1. One of the key elements of Kruskal's Algorithm is a Union-Find implementation. Union-Find is used for keeping track of which vertices of a forest are in the same connected component.

Think of Union-Find as an ADT:

UNION-FIND Carrier Set: Arbitrary set E
Operations: init: E -> U; find: U -> E; union: U x U -> U
Laws:
find (init e; ) = e
find (union u v) = find u or find v

The basic idea here is that find gives some canonical element of a set U of elements, and union joins two sets to make a new set.

The standard implementation is to give each element a parent pointer "wrapper" in init. The parent pointer always points toward the canonical representative, which is the element in the "upside down tree" with no parent pointer. Implement union by setting one tree's canonical representative to point at the other tree's representative. (Optimizations: after you walk up the tree in find, walk up again and adjust all the nodes you walk over to point directly at the canonical representative. Use find to find the canonical representative of both trees for union.)

(a) Give pseudocode for init, find and union for an implementation of Union-Find. What is the complexity of your operations?

(b) Implement your pseudocode. Test its correctness and performance using a methodology of your choice.

2. OK, you have a Union-Find implementation from (1). Go ahead and implement Kruskal's Algorithm. Test it, then try it on the graph whose weighted edge list is at http://svcs.cs.pdx.edu/cs350-summer2015/city-pairs.txt and output the total distance of the minimal spanning tree.

(If you like, you may pay |E| lg |E| time to sort the edge list by weight rather than using a min-heap implementation. This would only hurt from an efficiency point of view if you were prepared to stop extracting edges early when the forest has been reduced to a single tree.)

3. There are three materials involved in the manufacture of Wertzial Widgets (WWs): we will call these materials X, Y and Z. Each WW requires a specified amount of X, Y and Z to manufacture. The X, Y and Z come from one of several conglomerations:

       Alphium (A): X
Betium (B):  Y
Cetium (C):  Z
Deltium (D): XXXYYYZ (3X3YZ)
Etium (E):   YYZZZZZ (2Y5Z)
Ferium (F):  XXXXXXZZ (6X2Z)
Gatium (G):  XXYYYYYYZ (2X6YZ)
Herium (H):  YZZ (Y2Z)


Give worst-case asymptotic polynomial time algorithms for the following problems, and indicate their big-O complexity.

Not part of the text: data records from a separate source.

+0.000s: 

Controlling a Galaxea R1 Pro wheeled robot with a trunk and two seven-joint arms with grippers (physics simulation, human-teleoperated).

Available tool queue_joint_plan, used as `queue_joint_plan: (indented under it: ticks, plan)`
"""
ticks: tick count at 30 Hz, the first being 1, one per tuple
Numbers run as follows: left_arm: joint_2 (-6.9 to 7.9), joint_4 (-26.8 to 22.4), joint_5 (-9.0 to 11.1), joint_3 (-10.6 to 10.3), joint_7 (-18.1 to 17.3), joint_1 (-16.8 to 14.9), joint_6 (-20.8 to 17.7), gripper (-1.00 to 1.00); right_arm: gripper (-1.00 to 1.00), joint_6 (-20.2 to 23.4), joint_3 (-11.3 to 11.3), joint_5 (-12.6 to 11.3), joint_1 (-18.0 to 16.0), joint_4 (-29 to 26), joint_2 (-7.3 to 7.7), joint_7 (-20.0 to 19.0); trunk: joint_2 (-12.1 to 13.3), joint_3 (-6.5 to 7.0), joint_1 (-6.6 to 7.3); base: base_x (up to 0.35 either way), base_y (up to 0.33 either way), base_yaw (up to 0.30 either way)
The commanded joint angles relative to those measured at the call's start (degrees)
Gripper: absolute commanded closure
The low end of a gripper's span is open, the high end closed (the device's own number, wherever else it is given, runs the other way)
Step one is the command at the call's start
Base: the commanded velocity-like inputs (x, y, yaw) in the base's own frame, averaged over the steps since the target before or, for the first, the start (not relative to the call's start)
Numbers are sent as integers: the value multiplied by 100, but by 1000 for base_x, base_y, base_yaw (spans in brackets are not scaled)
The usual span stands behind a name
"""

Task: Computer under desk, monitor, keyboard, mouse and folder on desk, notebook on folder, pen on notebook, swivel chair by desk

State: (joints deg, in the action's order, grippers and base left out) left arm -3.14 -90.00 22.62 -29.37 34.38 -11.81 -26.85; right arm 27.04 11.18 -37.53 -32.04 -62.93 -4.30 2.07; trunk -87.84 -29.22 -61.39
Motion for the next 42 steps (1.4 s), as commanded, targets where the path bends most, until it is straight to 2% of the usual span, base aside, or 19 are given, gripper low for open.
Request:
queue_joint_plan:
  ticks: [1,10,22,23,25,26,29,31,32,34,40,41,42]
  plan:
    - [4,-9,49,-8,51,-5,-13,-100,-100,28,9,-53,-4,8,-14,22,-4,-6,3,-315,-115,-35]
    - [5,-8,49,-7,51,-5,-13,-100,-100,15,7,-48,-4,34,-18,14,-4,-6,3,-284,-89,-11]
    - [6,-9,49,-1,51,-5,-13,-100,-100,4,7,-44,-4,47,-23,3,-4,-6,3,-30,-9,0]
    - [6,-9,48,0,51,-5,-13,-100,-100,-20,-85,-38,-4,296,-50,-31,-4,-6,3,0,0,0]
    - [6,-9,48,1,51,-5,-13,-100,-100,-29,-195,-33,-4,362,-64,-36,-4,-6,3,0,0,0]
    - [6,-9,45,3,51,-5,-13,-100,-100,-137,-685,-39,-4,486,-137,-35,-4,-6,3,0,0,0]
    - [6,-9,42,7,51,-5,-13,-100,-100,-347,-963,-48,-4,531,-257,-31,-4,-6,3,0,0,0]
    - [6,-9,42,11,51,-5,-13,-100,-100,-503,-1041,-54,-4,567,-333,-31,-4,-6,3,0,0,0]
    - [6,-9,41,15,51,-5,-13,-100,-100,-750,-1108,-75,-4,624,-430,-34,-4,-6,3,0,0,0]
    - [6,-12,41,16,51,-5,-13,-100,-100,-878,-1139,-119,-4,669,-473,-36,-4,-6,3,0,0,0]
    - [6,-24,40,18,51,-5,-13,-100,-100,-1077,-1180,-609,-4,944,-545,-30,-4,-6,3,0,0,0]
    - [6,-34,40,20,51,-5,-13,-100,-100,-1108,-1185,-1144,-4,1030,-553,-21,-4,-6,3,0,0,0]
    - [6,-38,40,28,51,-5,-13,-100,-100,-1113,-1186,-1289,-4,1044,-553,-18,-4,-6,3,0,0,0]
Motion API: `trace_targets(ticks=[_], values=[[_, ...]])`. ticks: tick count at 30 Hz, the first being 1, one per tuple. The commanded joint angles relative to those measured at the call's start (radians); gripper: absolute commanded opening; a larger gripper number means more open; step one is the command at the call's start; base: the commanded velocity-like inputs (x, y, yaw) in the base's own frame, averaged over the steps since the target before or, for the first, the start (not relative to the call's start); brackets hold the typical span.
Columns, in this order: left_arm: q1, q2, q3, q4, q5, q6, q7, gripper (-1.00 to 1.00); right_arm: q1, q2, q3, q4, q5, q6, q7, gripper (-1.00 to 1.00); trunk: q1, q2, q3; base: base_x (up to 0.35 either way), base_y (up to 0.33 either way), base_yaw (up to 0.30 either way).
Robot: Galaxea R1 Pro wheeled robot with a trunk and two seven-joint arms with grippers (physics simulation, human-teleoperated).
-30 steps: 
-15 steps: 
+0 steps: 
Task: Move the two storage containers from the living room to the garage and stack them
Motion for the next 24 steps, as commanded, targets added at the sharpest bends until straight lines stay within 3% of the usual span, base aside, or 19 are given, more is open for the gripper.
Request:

(a) Given: the amount of each material required to manufacture a WW. Solution: a collection of conglomerations of minimum cardinality (number of conglomerations in the collection) that contains sufficient materials to manufacture that WW. You may not waste material. That is, the total amount of materials in the conglomerations should exactly equal the WW materials cost.

(b) Optional Extra Credit: As in (a), but with waste of material allowed.

Hints: Memoization or dynamic programming will be needed here. An implementation is not required, but might be very useful in testing your solution. If you try part (b), the trick is to watch out for cases where adding a conglomeration does not reduce the total amount of material. Otherwise, you may end up with infinite recursion.